Ryan Fage

Personal information
- Date of birth: 31 October 2003 (age 22)
- Place of birth: Ivry-sur-Seine, France
- Height: 1.69 m (5 ft 7 in)
- Position: Midfielder

Team information
- Current team: RKC Waalwijk
- Number: 12

Youth career
- 2016–2022: Troyes

Senior career*
- Years: Team / Apps / (Gls)
- 2020–2025: Troyes II / 60 / (18)
- 2023–2024: Troyes / 4 / (0)
- 2023–2024: → Avranches (loan) / 14 / (0)
- 2025: Paris 13 Atletico / 18 / (4)
- 2026–: RKC Waalwijk / 11 / (3)

= Ryan Fage =

French footballer (born 2003)

Ryan Fage (born 31 October 2003) is a French professional footballer who plays as a midfielder for Dutch club RKC Waalwijk.

==Career==
Fage is a youth product of Troyes since the U14s.
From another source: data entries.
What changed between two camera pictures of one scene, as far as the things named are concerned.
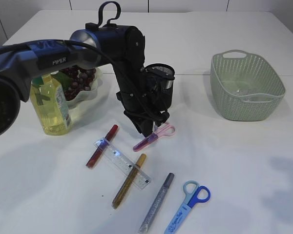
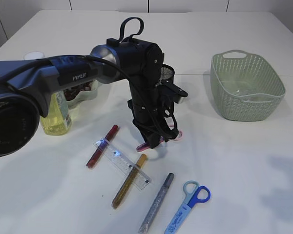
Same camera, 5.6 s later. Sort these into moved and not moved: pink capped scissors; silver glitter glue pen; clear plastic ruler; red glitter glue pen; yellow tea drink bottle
Moved: pink capped scissors
Not moved: red glitter glue pen; yellow tea drink bottle; silver glitter glue pen; clear plastic ruler
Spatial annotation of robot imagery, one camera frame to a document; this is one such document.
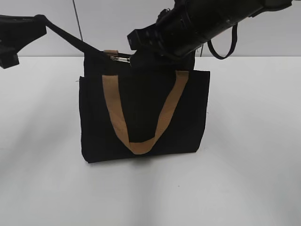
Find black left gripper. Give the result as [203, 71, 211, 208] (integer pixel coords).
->
[0, 15, 47, 69]

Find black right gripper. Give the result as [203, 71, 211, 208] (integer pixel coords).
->
[127, 8, 179, 69]

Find black tote bag tan handles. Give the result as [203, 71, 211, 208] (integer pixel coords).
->
[46, 21, 210, 163]

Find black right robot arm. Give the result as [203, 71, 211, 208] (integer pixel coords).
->
[127, 0, 292, 68]

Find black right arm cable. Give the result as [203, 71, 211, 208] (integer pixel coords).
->
[207, 23, 238, 60]

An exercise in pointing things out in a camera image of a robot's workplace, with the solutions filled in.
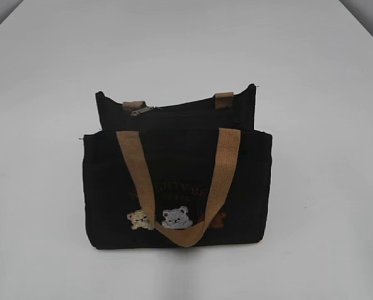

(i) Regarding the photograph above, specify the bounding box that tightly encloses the black canvas tote bag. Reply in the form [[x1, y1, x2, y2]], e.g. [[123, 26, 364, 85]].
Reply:
[[83, 84, 272, 250]]

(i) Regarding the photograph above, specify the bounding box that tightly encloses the silver zipper pull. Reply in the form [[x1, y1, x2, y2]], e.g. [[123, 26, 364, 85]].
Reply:
[[130, 106, 158, 116]]

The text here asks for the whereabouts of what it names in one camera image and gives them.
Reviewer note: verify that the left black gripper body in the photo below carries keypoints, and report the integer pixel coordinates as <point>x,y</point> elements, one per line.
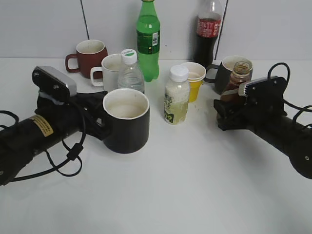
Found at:
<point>83,113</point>

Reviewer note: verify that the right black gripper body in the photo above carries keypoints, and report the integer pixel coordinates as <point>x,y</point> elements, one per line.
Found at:
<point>266,104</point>

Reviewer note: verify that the brown coffee bottle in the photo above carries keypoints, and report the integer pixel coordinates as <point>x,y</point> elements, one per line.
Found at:
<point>239,75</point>

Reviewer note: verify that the black ceramic mug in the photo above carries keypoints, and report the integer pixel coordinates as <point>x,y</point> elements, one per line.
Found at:
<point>127,120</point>

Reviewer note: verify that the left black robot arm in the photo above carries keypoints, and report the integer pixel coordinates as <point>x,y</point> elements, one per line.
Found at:
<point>22,141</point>

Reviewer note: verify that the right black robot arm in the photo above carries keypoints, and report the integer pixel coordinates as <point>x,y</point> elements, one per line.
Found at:
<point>291,138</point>

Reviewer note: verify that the lower yellow paper cup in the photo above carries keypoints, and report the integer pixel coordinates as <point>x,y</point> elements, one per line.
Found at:
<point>194,89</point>

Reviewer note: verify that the yellow paper cup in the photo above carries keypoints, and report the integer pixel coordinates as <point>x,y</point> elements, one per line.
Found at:
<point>196,71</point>
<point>194,89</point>

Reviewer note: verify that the upper yellow paper cup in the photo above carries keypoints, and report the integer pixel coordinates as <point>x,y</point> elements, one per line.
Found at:
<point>196,71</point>

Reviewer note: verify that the grey-blue ceramic mug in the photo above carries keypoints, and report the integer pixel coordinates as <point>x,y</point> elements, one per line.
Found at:
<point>223,71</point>

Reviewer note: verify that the white ceramic mug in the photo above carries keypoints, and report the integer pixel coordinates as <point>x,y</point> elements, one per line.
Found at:
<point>110,66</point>

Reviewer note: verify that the red-brown ceramic mug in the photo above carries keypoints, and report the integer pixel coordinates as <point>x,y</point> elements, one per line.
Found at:
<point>89,54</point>

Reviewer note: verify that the clear water bottle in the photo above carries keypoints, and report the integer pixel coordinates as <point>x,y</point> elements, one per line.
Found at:
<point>130,75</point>

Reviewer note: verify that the yellow-green juice bottle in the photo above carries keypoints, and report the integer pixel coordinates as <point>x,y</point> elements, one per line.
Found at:
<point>176,95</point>

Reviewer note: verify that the cola bottle red label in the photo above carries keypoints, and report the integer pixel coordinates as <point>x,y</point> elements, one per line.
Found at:
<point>207,30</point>

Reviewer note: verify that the green soda bottle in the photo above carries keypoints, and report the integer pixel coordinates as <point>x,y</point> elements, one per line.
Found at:
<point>148,40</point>

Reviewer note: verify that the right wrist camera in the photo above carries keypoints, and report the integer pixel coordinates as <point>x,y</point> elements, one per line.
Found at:
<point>249,88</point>

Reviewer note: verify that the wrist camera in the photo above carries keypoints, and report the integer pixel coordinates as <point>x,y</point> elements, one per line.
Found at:
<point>54,83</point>
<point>249,88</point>

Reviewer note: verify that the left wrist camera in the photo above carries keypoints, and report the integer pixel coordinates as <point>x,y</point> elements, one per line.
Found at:
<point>54,83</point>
Fage made his professional debut with Troyes in a 1–0 Coupe de France loss to Auxerre on 19 January 2021. On 20 January 2022, he signed his first professional contract with Troyes.

On 2 February 2026, Fage joined Dutch Eerste Divisie side RKC Waalwijk on a two-and-a-half year contract.